◆ Exercise data ◆

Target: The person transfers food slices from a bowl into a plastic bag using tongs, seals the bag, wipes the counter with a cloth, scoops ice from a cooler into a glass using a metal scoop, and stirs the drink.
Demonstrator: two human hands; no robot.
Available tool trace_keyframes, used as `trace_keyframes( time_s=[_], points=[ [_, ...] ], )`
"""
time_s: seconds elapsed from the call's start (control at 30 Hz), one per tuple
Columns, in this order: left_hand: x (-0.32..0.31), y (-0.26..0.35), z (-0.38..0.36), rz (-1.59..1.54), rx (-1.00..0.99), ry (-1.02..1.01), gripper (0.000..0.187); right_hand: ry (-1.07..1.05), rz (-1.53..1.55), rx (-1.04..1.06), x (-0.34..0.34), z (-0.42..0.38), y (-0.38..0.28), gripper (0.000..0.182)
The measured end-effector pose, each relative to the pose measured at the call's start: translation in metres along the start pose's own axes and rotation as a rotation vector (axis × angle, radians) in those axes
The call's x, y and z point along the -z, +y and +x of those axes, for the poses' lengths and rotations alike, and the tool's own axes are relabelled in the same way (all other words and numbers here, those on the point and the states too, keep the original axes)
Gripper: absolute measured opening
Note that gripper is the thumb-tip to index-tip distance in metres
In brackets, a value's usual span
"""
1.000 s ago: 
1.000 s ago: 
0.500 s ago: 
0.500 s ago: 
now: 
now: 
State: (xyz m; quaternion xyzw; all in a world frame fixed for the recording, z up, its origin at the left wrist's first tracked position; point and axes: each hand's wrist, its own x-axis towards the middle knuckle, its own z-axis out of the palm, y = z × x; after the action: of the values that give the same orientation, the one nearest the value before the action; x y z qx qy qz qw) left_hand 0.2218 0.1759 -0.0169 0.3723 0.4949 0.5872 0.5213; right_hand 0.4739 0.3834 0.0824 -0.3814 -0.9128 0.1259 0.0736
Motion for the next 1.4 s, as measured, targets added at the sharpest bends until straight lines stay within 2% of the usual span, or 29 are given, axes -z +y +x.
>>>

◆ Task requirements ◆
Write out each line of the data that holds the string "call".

◆ Result of this exercise ◆
time_s: seconds elapsed from the call's start (control at 30 Hz), one per tuple
The measured end-effector pose, each relative to the pose measured at the call's start: translation in metres along the start pose's own axes and rotation as a rotation vector (axis × angle, radians) in those axes
The call's x, y and z point along the -z, +y and +x of those axes, for the poses' lengths and rotations alike, and the tool's own axes are relabelled in the same way (all other words and numbers here, those on the point and the states too, keep the original axes)

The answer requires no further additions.